#### Task item:
For the records below, output each line exactly as it appears, from the first through the line with "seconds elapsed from".

#### Source data:
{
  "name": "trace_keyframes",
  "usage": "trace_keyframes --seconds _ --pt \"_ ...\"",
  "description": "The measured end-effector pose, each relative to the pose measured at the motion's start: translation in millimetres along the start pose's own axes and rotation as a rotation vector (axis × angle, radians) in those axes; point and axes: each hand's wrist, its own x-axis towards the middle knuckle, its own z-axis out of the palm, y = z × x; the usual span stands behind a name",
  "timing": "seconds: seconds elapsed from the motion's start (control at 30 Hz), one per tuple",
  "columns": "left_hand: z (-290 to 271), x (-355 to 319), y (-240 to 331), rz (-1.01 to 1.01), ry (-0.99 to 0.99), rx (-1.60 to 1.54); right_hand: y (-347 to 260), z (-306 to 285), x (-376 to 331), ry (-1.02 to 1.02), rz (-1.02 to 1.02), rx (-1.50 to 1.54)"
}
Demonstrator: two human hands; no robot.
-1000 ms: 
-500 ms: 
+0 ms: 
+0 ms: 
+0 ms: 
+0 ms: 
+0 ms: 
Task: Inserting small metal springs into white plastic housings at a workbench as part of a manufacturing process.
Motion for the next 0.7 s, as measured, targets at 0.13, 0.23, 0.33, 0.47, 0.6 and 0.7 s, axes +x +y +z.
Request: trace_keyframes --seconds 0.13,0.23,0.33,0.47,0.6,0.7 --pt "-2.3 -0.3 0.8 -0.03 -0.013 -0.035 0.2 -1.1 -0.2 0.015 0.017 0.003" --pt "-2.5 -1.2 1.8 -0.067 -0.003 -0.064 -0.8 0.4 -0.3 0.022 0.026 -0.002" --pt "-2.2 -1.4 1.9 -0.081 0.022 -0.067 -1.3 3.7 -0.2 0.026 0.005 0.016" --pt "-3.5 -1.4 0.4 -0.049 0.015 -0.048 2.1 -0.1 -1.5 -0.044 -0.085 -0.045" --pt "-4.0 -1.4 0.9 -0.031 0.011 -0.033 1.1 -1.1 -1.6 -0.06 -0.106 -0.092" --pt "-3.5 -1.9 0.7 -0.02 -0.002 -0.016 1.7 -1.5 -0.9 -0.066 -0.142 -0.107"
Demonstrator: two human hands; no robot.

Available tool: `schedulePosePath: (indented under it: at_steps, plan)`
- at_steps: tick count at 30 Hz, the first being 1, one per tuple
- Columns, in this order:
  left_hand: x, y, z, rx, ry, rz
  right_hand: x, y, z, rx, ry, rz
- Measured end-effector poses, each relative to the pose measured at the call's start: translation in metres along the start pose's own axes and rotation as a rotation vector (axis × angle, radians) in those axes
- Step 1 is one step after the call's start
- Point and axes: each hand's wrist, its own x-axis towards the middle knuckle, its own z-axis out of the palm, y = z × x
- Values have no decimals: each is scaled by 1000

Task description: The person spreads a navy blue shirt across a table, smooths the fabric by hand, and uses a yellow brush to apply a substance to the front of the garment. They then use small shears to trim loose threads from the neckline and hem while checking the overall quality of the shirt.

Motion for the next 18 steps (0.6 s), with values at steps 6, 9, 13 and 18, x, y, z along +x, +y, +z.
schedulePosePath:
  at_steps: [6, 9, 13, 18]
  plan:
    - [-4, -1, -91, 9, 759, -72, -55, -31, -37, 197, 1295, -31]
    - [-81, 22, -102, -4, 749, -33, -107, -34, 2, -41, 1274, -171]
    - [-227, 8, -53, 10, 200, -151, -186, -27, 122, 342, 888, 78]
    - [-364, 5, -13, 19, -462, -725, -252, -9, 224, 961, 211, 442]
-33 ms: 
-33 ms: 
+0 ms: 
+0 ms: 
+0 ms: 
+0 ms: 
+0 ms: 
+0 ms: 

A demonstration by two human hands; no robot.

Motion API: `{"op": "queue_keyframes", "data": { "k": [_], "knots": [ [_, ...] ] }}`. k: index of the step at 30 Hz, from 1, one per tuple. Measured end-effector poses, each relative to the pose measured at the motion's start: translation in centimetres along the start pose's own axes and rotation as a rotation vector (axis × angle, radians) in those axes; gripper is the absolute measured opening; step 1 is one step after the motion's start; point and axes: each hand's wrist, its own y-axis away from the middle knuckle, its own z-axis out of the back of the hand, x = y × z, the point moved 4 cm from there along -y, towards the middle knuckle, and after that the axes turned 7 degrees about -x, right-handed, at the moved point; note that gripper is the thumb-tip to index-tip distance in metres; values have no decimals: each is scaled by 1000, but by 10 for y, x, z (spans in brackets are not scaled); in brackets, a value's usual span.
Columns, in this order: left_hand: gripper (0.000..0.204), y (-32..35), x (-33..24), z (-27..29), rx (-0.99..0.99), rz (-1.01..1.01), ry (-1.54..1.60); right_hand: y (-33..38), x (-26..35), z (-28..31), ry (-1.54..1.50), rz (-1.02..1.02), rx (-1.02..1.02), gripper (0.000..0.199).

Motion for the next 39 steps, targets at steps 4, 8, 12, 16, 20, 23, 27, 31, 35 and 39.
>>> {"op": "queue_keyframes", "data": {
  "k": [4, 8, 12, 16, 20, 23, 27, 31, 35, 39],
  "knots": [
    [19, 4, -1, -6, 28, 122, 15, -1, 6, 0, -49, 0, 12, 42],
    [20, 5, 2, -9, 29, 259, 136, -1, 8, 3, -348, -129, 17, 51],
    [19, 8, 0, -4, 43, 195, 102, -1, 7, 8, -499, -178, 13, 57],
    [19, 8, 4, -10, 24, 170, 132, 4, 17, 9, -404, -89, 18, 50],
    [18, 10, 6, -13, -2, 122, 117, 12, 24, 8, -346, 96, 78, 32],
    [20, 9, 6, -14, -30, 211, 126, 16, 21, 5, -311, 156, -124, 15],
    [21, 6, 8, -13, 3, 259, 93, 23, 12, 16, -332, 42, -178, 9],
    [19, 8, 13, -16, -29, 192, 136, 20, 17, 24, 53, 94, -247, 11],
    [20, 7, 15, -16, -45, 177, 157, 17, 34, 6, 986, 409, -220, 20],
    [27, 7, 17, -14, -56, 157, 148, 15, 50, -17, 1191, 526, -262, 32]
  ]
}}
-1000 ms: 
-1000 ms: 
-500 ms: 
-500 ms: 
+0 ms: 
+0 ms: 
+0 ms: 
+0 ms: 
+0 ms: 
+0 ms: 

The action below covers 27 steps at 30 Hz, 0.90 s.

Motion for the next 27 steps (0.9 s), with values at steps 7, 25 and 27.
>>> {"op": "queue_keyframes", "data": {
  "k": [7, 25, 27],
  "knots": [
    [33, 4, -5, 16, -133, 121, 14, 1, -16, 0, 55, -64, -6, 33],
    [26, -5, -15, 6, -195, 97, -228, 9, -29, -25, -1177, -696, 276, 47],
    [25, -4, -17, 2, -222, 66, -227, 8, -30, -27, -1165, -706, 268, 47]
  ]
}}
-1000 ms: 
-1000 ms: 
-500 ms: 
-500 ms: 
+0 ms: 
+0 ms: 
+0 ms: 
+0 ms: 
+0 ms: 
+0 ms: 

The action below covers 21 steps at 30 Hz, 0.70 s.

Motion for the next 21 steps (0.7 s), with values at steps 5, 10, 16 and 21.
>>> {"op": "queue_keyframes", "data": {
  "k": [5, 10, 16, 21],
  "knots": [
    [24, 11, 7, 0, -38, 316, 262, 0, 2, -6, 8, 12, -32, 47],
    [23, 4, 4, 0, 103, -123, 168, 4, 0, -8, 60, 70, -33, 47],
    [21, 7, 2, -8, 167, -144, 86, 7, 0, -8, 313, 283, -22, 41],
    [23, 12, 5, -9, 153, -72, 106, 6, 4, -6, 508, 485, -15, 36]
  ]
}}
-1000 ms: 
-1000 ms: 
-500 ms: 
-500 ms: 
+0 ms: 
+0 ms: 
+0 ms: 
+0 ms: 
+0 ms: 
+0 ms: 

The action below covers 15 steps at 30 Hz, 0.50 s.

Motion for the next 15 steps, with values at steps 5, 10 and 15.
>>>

#### Solution for this exercise:
{
  "name": "trace_keyframes",
  "usage": "trace_keyframes --seconds _ --pt \"_ ...\"",
  "description": "The measured end-effector pose, each relative to the pose measured at the motion's start: translation in millimetres along the start pose's own axes and rotation as a rotation vector (axis × angle, radians) in those axes; point and axes: each hand's wrist, its own x-axis towards the middle knuckle, its own z-axis out of the palm, y = z × x; the usual span stands behind a name",
  "timing": "seconds: seconds elapsed from the motion's start (control at 30 Hz), one per tuple",

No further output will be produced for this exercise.